Although the crypto industry’s positive response to the court’s decision made sense, its near-term implications are limited, as the SEC might still decline GBTC’s application on new criteria. Consequently, BTC just briefly touched the $28k level and gave up all its gains (mean-reverting to the $26k range) during the course of Wednesday and Thursday amid mixed macro signals and the expected decision postponement of the SEC on the BTC Spot ETF applications this week, including Blackrock’s. The forthcoming ETF filing reviews are now scheduled for October 7 and 16. Within many professional circles, post-GBTC news speculation suggested the rally was propelled by the momentum of beta chasers, short-term traders, and retail capital.
 
Meanwhile, as Elon Musk steers the rebranded Twitter platform, now called ‘X’, into the crypto trading realm, market enthusiasts are speculating on the platform’s potential bitcoin holdings in the future.

Zooming out to the macro perspective, this week offered mixed signals while Chairman Powell’s address in Jackson Hole mirrored his last year’s inflationary concerns. No solid hints were dropped about the Fed’s tapering timeline. After some new stimulus news from China (halving of existing 0.1% stamp duty on stock trading) on Monday, Tuesday’s labour data from the US Job Openings and Labor Turnover Survey (JOLTS) presented a less-than-expected figure of 8.827M job openings for July. This lean towards a balanced laboiu market could ease the pressure on the Fed for another rate hike in their upcoming September meeting even if traders price in an 88.5% chance of a rate pause.

On Wednesday, the US Consumer Confidence Index dropped to 106.1, undershooting the 116 forecast, hinting at potential consumer apprehension. Conversely, on Thursday, the Core PCE Price Index, a reliable barometer for inflation, aligned with forecasts at 4.2% YoY and 0.2% MoM. Initial Jobless Claims, at 228k, underscored a recovering employment landscape, coming in 7k below expectations.

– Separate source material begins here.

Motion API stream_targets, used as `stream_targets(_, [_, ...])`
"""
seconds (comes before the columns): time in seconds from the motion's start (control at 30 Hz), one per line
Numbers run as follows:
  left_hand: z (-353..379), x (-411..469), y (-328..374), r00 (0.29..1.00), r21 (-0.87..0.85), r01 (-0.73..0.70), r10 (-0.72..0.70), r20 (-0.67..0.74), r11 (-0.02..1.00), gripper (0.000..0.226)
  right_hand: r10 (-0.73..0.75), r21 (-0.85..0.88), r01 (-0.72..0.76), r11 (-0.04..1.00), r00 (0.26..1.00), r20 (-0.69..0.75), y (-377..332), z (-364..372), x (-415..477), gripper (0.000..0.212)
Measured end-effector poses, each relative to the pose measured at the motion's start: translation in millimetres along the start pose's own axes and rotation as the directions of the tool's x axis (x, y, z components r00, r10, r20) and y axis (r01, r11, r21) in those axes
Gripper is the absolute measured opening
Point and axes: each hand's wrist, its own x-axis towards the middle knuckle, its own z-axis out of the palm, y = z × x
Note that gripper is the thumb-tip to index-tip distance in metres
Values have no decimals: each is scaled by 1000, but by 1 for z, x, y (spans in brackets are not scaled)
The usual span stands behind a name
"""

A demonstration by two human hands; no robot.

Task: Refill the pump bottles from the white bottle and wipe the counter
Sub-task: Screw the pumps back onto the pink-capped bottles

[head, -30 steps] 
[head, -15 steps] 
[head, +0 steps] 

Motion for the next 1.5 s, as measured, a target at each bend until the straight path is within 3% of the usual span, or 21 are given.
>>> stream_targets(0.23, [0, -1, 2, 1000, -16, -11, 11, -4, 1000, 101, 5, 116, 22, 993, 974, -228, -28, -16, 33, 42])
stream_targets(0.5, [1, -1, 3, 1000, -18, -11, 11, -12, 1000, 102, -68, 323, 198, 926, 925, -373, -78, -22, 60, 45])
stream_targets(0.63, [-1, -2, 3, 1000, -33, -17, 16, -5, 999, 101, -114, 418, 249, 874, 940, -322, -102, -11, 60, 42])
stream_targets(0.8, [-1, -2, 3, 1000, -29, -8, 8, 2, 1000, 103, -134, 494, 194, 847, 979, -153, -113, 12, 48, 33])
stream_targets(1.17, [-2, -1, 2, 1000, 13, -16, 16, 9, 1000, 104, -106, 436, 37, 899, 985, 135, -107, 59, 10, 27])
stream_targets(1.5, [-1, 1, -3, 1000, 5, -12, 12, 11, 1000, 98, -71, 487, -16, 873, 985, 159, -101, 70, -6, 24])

On Thursday, EU Core CPI data numbers came in at 5.3% YoY, which were in line with consensus while Germany reported 6.1% (vs. consensus 6%) and a monthly increase of unemployment of 18K. Following comments by ECB Vice-President Luis de Guindos, the likelihood of an ECB rate hike in September has diminished from nearly 50% to around 25%, indicating that the decision remains undecided for the upcoming meeting.

Today, Switzerland’s CPI edged higher to 1.6% YoY, slightly above the 1.5% estimate, hinting at gentle inflationary currents in the Swiss economy.

Looking forward, keen eyes will be on today’s release of US Nonfarm Payrolls, Unemployment Rate, and the ISM Manufacturing PMI.

A quick look at the volatility landscape reveals BTC’s 30-day at-the-money implied volatility decreased to 34% (-4% WoW), while ETH’s sits slightly lower at 31% (-2% WoW). Given the SEC’s recent setbacks in major cases against the crypto space, the industry remains cautiously optimistic. This sentiment, combined with potential short-term bearish pressures from events such as the Mt. Gox payout next month and looming announcements from the SEC versus the palpable momentum from traditional sectors like AI and gold, point to an intriguing lead-up to Q4.